Implement additional privacy-preserving techniques.

In [None]:
class AdvancedPrivacyProcessor(dspy.Module):
    """Advanced privacy-conscious processing with differential privacy concepts."""
    
    def __init__(self):
        super().__init__()
        self.basic_processor = PrivacyConsciousProcessor()
    
    def add_noise_to_metrics(self, metrics: dict, noise_level: float = 0.1):
        """Add noise to numerical metrics for differential privacy."""
        import random
        
        noisy_metrics = {}
        for key, value in metrics.items():
            if isinstance(value, (int, float)):
                noise = random.gauss(0, noise_level * abs(value))
                noisy_metrics[key] = max(0, value + noise)  # Ensure non-negative
            else:
                noisy_metrics[key] = value
        
        return noisy_metrics
    
    def k_anonymize_groups(self, data_groups: list, k: int = 3):
        """Implement k-anonymity for grouped data."""
        # Simple k-anonymity implementation
        anonymized_groups = []
        
        for group in data_groups:
            if len(group) >= k:
                anonymized_groups.append(f"Group of {len(group)} entities")
            else:
                anonymized_groups.append(f"Small group (< {k} entities)")
        
        return anonymized_groups

# Example of advanced privacy features
advanced_processor = AdvancyPrivacyProcessor()

# Simulate some metrics
sample_metrics = {
    "response_time": 2.5,
    "satisfaction_score": 4.2,
    "resolution_rate": 0.85,
    "category": "technical_support"
}

print_step("Advanced Privacy Features")
noisy_metrics = advanced_processor.add_noise_to_metrics(sample_metrics)
print_result(f"Original metrics: {sample_metrics}")
print_result(f"Privacy-protected metrics: {noisy_metrics}")

# K-anonymity example
data_groups = [
    ["user1", "user2", "user3", "user4"],  # Group of 4
    ["user5", "user6"],  # Group of 2
    ["user7", "user8", "user9", "user10", "user11"]  # Group of 5
]

k_anon_groups = advanced_processor.k_anonymize_groups(data_groups, k=3)
print_result(f"K-anonymized groups: {k_anon_groups}")

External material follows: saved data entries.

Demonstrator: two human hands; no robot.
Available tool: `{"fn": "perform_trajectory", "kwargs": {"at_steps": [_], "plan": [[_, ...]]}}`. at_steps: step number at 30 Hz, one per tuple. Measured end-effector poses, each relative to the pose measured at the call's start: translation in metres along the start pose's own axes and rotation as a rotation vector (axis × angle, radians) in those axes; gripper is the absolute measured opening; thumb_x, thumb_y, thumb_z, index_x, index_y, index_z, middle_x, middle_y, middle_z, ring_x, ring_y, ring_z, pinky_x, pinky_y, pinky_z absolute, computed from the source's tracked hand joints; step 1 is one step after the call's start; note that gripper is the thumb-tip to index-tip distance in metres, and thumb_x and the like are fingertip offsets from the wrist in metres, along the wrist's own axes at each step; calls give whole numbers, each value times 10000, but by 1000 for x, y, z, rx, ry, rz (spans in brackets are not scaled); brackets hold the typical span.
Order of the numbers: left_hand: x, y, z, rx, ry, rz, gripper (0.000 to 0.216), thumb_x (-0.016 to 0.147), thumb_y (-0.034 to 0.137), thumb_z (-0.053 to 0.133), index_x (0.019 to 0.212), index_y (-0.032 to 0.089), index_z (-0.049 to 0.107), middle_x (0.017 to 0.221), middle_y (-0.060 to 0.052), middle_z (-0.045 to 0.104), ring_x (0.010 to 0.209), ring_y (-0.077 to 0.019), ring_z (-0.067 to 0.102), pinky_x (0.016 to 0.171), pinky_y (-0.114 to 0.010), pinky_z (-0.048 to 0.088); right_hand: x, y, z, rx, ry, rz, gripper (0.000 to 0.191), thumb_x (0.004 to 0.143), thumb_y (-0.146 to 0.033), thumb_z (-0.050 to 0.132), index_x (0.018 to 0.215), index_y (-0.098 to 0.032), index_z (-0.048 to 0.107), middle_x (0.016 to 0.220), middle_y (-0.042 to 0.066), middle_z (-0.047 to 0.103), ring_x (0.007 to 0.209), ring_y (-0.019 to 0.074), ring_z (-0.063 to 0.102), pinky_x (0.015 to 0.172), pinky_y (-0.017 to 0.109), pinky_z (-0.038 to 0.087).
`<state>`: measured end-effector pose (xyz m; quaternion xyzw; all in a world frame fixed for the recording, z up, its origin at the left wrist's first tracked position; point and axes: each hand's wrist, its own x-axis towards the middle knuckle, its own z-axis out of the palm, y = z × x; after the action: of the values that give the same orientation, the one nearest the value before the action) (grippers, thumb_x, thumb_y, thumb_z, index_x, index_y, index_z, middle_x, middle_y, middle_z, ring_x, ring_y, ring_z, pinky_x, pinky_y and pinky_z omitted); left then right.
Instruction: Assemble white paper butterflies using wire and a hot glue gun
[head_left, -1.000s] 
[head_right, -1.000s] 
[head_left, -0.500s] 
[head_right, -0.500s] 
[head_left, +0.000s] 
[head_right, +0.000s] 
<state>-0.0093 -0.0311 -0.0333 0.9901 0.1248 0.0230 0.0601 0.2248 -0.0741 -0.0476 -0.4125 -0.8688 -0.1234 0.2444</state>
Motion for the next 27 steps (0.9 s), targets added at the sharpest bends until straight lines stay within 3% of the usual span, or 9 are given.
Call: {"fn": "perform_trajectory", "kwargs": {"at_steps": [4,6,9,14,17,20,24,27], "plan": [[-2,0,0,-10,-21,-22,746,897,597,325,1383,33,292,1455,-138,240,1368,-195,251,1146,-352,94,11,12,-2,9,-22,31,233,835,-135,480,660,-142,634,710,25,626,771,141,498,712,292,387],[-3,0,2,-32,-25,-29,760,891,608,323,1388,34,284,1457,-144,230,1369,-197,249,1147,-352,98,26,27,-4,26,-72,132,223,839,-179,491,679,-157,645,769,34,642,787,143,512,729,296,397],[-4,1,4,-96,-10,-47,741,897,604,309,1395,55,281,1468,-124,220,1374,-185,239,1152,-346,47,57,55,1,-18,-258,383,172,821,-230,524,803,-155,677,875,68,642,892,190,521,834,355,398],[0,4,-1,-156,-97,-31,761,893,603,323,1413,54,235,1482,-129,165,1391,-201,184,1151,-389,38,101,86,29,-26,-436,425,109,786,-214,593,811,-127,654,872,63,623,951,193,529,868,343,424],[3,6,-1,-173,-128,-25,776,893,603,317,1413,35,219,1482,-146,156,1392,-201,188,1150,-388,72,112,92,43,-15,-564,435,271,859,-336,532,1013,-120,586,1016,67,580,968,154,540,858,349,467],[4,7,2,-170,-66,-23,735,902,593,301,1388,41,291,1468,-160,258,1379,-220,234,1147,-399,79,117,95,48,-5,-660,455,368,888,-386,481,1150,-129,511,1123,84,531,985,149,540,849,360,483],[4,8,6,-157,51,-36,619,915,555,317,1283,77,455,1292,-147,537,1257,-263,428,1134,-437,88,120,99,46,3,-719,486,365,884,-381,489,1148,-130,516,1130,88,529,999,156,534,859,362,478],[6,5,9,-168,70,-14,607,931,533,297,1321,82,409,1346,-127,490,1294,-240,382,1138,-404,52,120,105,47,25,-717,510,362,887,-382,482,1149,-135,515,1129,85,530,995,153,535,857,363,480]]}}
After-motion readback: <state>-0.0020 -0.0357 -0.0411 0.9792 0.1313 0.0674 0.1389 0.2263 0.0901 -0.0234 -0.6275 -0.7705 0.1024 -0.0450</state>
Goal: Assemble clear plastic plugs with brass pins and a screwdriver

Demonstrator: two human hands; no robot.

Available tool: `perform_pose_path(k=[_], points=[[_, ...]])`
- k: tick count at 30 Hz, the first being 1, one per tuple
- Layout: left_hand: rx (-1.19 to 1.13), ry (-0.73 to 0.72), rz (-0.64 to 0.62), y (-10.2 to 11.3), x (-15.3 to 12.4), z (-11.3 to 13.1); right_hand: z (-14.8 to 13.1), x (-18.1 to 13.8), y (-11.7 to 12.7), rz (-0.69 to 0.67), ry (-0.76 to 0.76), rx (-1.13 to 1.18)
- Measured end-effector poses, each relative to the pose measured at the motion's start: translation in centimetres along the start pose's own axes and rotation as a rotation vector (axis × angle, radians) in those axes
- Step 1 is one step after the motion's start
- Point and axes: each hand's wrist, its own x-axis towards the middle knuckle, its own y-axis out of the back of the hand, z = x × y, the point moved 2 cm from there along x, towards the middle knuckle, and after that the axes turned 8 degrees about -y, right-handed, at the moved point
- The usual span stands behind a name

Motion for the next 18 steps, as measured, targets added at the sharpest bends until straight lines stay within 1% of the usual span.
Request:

## Best Practices for Privacy-Conscious AI

Key principles for building privacy-aware AI systems:

1. **Data Minimization**: Only collect and process necessary data
2. **Purpose Limitation**: Use data only for stated purposes
3. **Anonymization**: Remove or mask identifying information
4. **Differential Privacy**: Add noise to protect individual privacy
5. **Secure Processing**: Use encrypted and secure computation methods
6. **Transparency**: Be clear about data usage and privacy protections
7. **Regular Audits**: Monitor and audit privacy protections

## Conclusion

This notebook demonstrated how to build privacy-conscious AI systems using DSPy that can:

- Detect sensitive information automatically
- Anonymize data while preserving utility
- Generate insights without exposing private information
- Implement advanced privacy techniques like differential privacy
- Maintain transparency about privacy protections

These techniques are essential for building AI systems that comply with privacy regulations like GDPR, CCPA, and HIPAA.